We have a reason for pointing out that some lipids come, others go. A recent paper revisits an earlier finding that marine cyanobacteria and small eukaryotes (the “phytoplankton”) make do in a phosphate-deficient oceanic environment by simply replacing much of their phospholipids with sulfolipids. In other words, a sulfur-for-phosphate swap. This works OK for lipids, but not so well for nucleic acids, which are essentially irreplaceable. (However, in the case of RNA at least, the amount made is modulated by the growth conditions and can be decreased during hard times.)
The Sargasso Sea. Source.
The investigators analyzed two contrasting environmental sites: the low phosphorus Sargasso Sea, which has about 8 nmol/L phosphate that turns over approximately every 1.5 hours; various sites in the Pacific Ocean that contain between 6 and 20 times more phosphate that turns over thousands of times more slowly. The differences in phosphorus availability were reflected in the total phospholipids of these communities. In the phosphorus-poor sites, phospholipids amounted to 1-2% of the total phosphorus taken up by the phytoplankton; in the phosphorus-rich environments, the value was between 10 and 25%.
So, how do these marine organisms make do without the usual complement of phospholipids? The authors studied what happens in cyanobacteria cultured in the lab under phosphorus limitation and found that large amounts of sulfolipids are made as substitutes for phospholipids. The sulfolipid that replaces phosphatidylglycerol is called sulphoquinovosyldiacylglycerol (they do have strange names, all right). This, as cited in the paper, satisfies 5–43% of their total cellular phosphorus demand. As the authors point out: Both of these membrane lipids are anionic in the pH range of seawater and to a certain extent these lipids are biochemically equivalent. Eukaryotic phytoplankton do something similar; they substitute non-phosphorus betaine lipids for phosphatidylcholine. Betaine lipids (e.g., diacylglyceryl trimethylhomoserine) were about 4 times more abundant in the Sargasso Sea organisms than in those from the South Pacific.

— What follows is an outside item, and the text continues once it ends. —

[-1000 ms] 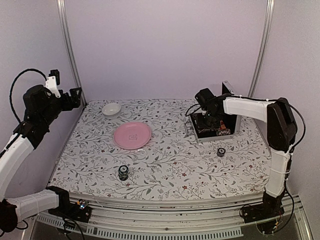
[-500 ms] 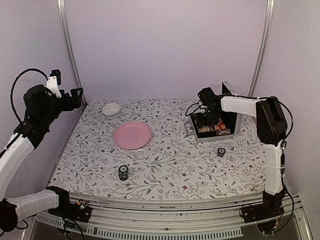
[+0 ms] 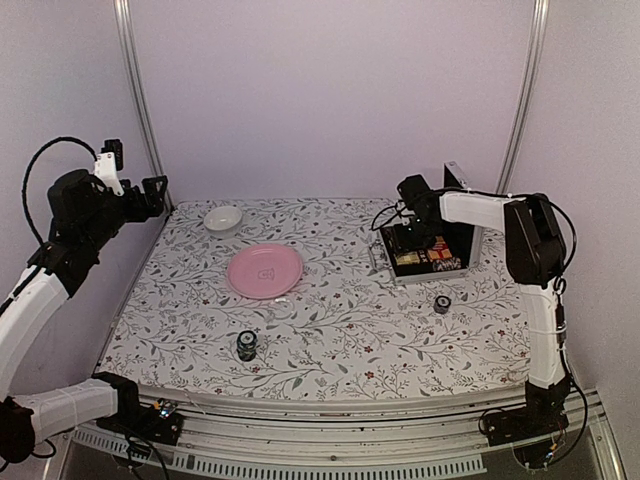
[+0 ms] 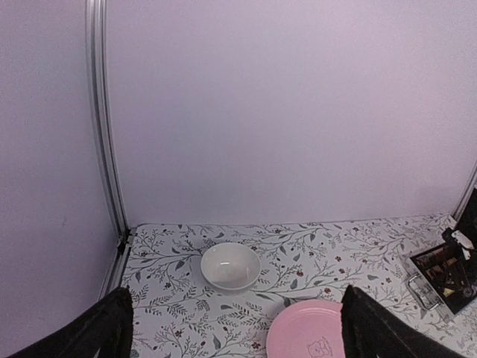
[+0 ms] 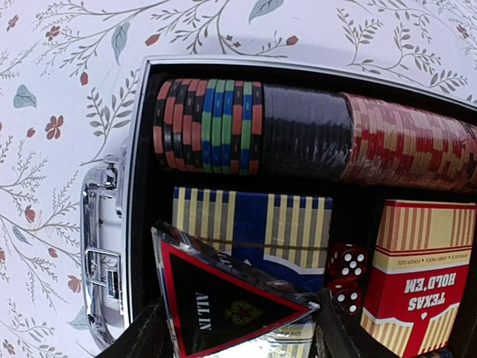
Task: Pack up texas hold em set
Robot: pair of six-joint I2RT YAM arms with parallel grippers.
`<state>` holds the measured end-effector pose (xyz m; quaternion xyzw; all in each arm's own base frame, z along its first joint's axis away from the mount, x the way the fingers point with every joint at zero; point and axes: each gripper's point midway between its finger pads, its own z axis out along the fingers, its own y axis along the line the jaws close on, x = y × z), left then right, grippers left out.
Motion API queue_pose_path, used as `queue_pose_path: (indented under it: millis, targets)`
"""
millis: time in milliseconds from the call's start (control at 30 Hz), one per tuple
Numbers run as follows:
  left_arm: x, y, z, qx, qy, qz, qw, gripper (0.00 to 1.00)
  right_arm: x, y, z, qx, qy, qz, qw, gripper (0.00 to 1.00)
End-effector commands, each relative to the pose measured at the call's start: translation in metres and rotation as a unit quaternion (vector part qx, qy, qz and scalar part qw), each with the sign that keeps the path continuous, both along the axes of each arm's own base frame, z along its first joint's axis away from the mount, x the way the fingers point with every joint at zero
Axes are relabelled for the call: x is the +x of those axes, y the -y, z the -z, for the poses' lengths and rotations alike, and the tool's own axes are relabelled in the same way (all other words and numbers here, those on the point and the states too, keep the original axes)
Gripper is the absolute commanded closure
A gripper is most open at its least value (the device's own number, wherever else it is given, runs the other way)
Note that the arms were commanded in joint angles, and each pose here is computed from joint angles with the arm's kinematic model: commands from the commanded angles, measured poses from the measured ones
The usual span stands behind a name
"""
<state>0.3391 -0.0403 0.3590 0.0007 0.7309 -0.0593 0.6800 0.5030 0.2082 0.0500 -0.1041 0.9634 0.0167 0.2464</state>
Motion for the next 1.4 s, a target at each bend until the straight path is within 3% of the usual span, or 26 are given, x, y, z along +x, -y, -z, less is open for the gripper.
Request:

The structure of phosphatidylglycerol (PG) and its substituting
sulfolipid, sulphoquinovosyldiacylglycerol (SQDG). Source.
Sulfolipids are not something new. Far from. They are found all over, in larger and smaller forms of life. But you may not have encountered sulphoquinovosyldiacylglycerol before. It contains the sugar quinovose (previously called 6-deoxy-d-glucose), which is derived from quinovin, a glucoside found in the bark of the cinchona—the tree noted for making quinine.
The structure of
What do we conclude from these lipid shenanigans? At a minimum, microbial cells in the ocean have mechanisms that sense the concentration of available phosphates in the environment and adjust to new conditions by calling in new biochemical troops. These cells do more than just save energy. They adapt to the scarcity of an essential element by sparing its use in synthesizing one cell component—lipids—that surprisingly can get along with less, thus to make more phosphate available for its essential role in nucleic acids. A phosphate saved is a phosphate earned!